Recently I was in a funk thinking about all the cool things that other women are doing, feeling like my mundane little stay-at-home life did not measure up. While doing dishes at the kitchen sink, I couldn’t shake the idea that I was wasting my God-given talents and that I was excluded from the cool kids’ club.
The fact that other people were doing amazing, beautiful things — things that encourage, educate, beautify, and bring souls to Christ — instead of inspiring me, made me feel left out, which in turn made me angry and envious. “Ugh,” I thought in disgust as I rinsed sudsy cups and bowls. “I’m being so selfish.”
I felt worse knowing that the Catholic women doing all of these amazing projects are truly wonderful people — they would encourage me to follow my dreams and do whatever-it-is … write a book, or start a group, or anything that God wants me to do. They aren’t rejecting me. Their success is not holding me back. It’s not a competition!
“It’s not a competition.” Those words kept running through my head as I stacked plates in the dishwasher.
I realized that I had fallen for one of Satan’s favorite lies: that we are all competing for success, for worth, for God’s love, as if there isn’t enough to go around. What nonsense! God is infinite, and his love never runs out. The more we receive, the more there is to share. There’s room for everyone to advance. No one need be left behind.
After all, the church is the Body of Christ. There are many parts, many gifts, and many members — but we’re all one body. And that means we’re all on the same team. The successful “cool kids” are in the church and so am I, which means we are both parts of the body. We’re in this together. In a very real way, I am on the Cool Kids’ Team — and so are you.
Instead of thinking of myself in competition with the other women around me, I am finding it so helpful to remind myself that they are on my team. Every sale, every book, every beautiful essay or popular Instagram photo or funny joke or inspirational apologetic — it’s all more points for my team.
A win for one is a win for the Body of Christ, which is a win for us all. I can cheer them on sincerely because I can truly share in their victory without having to duplicate it myself. We’re in this together.
Just as there are many parts of the body, there are many different ways for each of us to “succeed” — what does success look like for a hand versus a leg versus a kidney? Some people are teachers, some are thinkers and writers, some work for social justice, some do incredible work that is totally invisible to the world because it is behind convent walls.
But each part is vital. Each person on this planet has been individually willed by God to be here for a purpose, to build up the Kingdom and bring us all a little closer to heaven.
I’m trying to be extra careful during the holiday season when there’s a particular risk of unhealthy competition. There’s so much pressure to get uniquely thoughtful gifts, create beautiful traditions, capture magical memories, and live up to the impossibly perfect pictures we see on TV and social media.
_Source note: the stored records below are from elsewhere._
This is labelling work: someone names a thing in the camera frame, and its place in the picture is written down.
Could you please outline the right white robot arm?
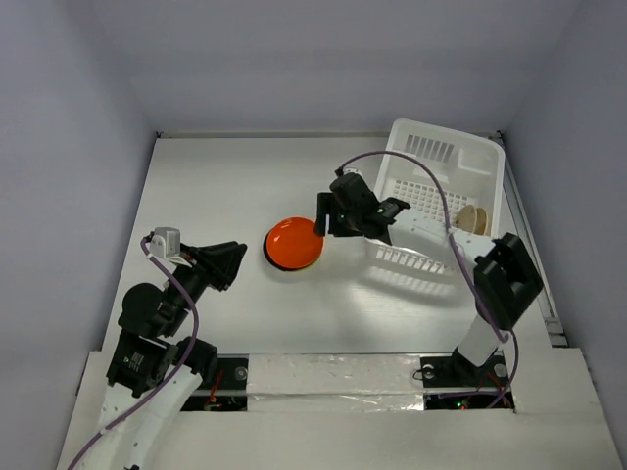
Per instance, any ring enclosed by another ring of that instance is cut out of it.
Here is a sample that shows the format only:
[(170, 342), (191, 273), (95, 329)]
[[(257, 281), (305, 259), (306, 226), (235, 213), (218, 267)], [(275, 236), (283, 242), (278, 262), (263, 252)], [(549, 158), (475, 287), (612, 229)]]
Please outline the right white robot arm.
[(444, 366), (432, 369), (434, 378), (450, 378), (460, 387), (476, 385), (499, 344), (544, 289), (518, 236), (469, 233), (434, 220), (405, 201), (378, 200), (356, 173), (335, 179), (329, 192), (318, 195), (317, 203), (315, 229), (320, 235), (361, 236), (417, 252), (461, 273), (475, 301), (476, 316)]

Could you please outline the orange plate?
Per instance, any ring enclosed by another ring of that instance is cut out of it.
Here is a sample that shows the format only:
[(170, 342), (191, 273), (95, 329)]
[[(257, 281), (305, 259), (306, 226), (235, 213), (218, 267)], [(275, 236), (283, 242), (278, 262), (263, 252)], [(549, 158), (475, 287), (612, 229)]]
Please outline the orange plate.
[(315, 233), (315, 223), (304, 217), (289, 217), (266, 234), (265, 259), (282, 271), (299, 271), (313, 265), (321, 256), (323, 237)]

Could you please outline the cream plate with red marks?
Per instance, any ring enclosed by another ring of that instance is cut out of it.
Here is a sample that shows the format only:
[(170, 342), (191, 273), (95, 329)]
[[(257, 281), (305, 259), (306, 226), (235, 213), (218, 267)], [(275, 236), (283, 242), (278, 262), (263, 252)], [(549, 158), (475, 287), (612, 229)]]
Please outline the cream plate with red marks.
[(456, 215), (454, 227), (475, 235), (488, 235), (490, 216), (482, 207), (466, 205)]

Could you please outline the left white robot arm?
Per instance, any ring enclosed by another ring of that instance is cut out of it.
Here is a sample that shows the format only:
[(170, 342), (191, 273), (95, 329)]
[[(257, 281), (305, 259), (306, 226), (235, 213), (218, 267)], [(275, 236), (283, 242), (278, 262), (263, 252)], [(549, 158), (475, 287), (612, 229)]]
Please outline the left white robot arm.
[(97, 432), (71, 469), (147, 468), (192, 393), (221, 380), (217, 348), (198, 337), (197, 303), (207, 290), (231, 287), (247, 246), (190, 246), (179, 229), (161, 226), (141, 239), (140, 248), (167, 283), (140, 283), (124, 295)]
High expectations are often accompanied by a fear of not measuring up, which leads to stress, frustration, anger, and envy. The drive we feel to “get it right” is mostly a sense of competition with our neighbors or even our own memories.
Holidays are supposed to be an outpouring of joy from our recognition of God’s extravagant love — we are celebrating! There’s no wrong way to celebrate, as long as you have a spirit of gratitude and resultant generosity. It’s a festival, not a series of evergreen-sprigged hoops to jump through. We don’t have to compare our traditions with our neighbors. Every family is different, and that’s the way it’s meant to be. We each manifest God’s goodness in our own way. It’s not a competition.
Don’t let the devil whisper in your ear that you have to bring others down or run yourself ragged in order to be your best self. We are not in a race; we’re in a church. We each build up the other. If you’ve been feeling envious of your fellow men and women, take it to confession and ask for God’s healing. If you’re suffering under the weight of anxiety and fear, turn to the Lord and ask for his strength. We don’t have to earn his grace — it’s a free gift. Life isn’t a competition, and we are not in it alone.
Thanks for being on my team. I’ll be over here, doing my daily dishes, cheering you on.
Jessica Carney is a parishioner of St. Colman Church in Ardmore.